First hike. Winter campaign 1558 of the year. In January 1558, Moscow horse regiments led by Kasimov's “king” Shah-Ali and Prince Mikhail Glinsky invaded Livonia and rather easily passed the eastern regions. During the winter campaign 40-th. The Russian-Tatar army reached the coast of the Baltic Sea, ravaging the environs of many Livonian cities and castles. The task of mastering the Livonian fortifications was not posed. This raid was a frank demonstration of the power of the Russian state, designed to exert a psychological effect on the order authorities. During this campaign, Russian commanders twice, at the direction of the emperor Ivan Vasilyevich, sent letters to the master of Livonian to send ambassadors to resume the negotiation process. Moscow did not want to wage a serious war in the north-west; it was enough for it to fulfill the agreements already reached.

Livonian authorities, frightened by the invasion, have accelerated the collection of tribute, agreed to a temporary suspension of hostilities. Diplomats were sent to Moscow and during the difficult negotiations, an agreement was reached on the transfer of Narva to Russia.

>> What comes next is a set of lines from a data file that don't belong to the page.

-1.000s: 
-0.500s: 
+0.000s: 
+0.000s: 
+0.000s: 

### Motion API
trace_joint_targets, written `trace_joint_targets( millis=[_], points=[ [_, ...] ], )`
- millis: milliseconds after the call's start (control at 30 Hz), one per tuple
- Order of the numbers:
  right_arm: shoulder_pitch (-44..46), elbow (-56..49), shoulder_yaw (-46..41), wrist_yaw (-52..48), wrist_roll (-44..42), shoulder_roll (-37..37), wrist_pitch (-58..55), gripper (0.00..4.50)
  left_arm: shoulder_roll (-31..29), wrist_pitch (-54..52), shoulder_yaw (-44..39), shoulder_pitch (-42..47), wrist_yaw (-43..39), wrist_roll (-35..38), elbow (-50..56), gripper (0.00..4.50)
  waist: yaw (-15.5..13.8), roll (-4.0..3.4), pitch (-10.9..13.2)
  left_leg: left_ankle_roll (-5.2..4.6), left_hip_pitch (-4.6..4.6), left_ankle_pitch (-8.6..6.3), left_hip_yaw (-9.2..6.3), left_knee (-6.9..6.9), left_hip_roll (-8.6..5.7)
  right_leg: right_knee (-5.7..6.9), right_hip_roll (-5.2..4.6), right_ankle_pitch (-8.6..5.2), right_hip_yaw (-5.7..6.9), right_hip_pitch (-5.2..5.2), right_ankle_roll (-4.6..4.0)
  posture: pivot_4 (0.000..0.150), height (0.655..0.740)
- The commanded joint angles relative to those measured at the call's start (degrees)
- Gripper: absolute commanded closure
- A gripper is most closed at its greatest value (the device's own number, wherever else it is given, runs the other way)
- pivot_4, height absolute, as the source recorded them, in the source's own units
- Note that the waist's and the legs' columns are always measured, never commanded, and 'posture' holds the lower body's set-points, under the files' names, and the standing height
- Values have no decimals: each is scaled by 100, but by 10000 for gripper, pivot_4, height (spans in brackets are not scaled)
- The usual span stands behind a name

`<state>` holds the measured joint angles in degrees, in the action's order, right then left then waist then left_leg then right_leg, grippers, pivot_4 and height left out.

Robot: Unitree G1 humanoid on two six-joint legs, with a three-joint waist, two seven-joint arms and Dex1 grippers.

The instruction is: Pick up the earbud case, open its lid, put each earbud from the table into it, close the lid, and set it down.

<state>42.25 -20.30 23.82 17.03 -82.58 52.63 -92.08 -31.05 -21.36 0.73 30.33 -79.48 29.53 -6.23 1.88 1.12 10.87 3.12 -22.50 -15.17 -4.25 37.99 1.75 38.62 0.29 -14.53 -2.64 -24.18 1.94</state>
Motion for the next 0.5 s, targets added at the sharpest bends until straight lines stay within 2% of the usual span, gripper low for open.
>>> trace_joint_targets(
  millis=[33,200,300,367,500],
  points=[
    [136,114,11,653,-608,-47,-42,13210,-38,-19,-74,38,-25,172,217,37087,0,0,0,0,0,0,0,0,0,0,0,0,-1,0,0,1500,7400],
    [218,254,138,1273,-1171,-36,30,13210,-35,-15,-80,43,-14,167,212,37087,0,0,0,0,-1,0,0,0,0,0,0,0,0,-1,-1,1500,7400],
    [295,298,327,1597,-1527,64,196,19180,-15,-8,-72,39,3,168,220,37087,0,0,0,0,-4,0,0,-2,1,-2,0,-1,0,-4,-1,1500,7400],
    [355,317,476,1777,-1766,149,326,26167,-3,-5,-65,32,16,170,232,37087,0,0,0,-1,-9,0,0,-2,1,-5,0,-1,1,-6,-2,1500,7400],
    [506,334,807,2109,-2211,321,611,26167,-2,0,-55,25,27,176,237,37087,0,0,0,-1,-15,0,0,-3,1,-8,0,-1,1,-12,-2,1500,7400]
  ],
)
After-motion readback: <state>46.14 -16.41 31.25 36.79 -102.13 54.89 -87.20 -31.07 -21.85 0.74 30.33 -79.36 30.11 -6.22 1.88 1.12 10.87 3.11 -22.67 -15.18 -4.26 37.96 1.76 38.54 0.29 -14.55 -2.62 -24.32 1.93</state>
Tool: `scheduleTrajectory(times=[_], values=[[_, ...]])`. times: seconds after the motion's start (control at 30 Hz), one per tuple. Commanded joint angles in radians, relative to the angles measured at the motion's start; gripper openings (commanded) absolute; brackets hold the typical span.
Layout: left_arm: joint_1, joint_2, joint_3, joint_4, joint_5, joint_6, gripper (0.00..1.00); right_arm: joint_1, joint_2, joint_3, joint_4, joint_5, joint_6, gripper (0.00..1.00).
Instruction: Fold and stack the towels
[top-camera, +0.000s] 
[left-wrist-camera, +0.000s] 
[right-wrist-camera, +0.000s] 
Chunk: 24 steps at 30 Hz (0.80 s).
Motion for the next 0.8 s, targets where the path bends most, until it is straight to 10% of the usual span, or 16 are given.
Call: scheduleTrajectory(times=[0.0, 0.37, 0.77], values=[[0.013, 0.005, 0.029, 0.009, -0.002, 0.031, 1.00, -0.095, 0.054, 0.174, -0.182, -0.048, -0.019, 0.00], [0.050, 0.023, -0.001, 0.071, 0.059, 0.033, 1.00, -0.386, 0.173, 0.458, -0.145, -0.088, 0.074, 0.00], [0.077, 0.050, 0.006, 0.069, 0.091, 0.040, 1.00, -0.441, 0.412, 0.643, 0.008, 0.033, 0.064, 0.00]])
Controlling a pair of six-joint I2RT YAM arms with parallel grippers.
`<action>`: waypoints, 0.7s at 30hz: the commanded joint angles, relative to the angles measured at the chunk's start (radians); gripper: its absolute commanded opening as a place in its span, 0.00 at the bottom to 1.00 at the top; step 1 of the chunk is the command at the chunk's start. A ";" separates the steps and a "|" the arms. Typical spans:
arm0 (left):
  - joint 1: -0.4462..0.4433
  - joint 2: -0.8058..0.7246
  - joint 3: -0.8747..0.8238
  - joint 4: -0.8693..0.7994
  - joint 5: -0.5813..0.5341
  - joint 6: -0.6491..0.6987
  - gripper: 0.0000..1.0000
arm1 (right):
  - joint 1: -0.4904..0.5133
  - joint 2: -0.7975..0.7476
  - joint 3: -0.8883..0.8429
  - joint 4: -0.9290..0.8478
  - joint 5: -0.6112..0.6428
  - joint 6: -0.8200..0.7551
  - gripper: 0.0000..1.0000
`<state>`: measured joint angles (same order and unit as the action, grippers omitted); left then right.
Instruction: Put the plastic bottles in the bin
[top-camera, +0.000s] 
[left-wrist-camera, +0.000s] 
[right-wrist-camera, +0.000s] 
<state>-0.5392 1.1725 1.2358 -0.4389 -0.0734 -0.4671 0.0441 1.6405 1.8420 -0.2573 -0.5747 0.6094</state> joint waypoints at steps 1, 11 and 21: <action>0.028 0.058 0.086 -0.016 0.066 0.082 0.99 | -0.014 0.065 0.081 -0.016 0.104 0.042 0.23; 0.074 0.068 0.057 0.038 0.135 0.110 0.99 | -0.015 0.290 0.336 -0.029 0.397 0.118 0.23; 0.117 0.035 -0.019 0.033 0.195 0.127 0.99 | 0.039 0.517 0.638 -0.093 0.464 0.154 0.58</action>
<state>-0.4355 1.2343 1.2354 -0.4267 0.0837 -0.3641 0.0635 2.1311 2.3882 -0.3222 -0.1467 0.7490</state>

Victory and defeat of the Livonian War

Second hike. But the established truce did not last long. Livonian supporters of the war with Russia broke the peace. In March 1558, the Narva vogt Ernst von Schnellenberg ordered the shelling of the Russian fortress Ivangorod, which provoked a new invasion of Russian troops in Livonia. This time the blow was more powerful and Russian troops captured fortresses and castles. The Russian army was strengthened by the forces of the governor Alexei Basmanov and Daniil Adashev, artillery, including heavy, for the destruction of fortifications.

In the spring and summer of 1558, the Russian regiments seized 20 fortresses, including voluntarily capitating and entering the citizenship of the Russian tsar. In April, Narva was besieged on 1558. For quite a long time the fighting near the city was limited only by artillery fire. Everything changed on May 11, a large fire broke out in Narva (possibly caused by Russian artillery fire), a significant part of the Livonian garrison was sent to fight the fire, at that time the Russian soldiers broke the gate and captured the lower city, many Germans were killed. Livonian guns were sent to the upper castle, shelling began. The besieged, realizing that their position was hopeless, capitulated on the condition of free exit from the city. The 230 of large and small guns and a lot of squeals became trophies of the Russian army. The remaining residents of the city took the oath of allegiance to the Russian sovereign.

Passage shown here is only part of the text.